*Provided material:*
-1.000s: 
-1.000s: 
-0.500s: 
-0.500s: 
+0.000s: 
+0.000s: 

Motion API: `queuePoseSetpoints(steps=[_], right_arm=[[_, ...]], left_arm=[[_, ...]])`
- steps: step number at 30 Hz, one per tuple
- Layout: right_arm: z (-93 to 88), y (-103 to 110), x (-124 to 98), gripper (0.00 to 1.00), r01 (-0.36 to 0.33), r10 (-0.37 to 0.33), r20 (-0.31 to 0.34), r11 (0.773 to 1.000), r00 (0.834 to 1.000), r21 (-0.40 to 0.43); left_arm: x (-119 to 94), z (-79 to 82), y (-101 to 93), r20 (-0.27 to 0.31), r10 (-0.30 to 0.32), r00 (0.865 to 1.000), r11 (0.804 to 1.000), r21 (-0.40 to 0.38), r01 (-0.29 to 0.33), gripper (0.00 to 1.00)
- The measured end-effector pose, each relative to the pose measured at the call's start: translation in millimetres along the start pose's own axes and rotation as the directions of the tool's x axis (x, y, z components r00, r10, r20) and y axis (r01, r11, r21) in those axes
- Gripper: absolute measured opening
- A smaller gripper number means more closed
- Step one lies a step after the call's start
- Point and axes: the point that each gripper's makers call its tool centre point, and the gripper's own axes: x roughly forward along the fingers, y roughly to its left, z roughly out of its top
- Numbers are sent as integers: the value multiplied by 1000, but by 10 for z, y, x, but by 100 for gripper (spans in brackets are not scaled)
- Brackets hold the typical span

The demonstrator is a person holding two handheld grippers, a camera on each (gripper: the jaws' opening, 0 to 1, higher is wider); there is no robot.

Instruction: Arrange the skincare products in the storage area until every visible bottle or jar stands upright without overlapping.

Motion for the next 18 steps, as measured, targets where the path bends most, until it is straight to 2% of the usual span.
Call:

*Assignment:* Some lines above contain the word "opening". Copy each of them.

*Solution to the exercise:*
- Gripper: absolute measured opening
The demonstrator is a person holding two handheld grippers, a camera on each (gripper: the jaws' opening, 0 to 1, higher is wider); there is no robot.

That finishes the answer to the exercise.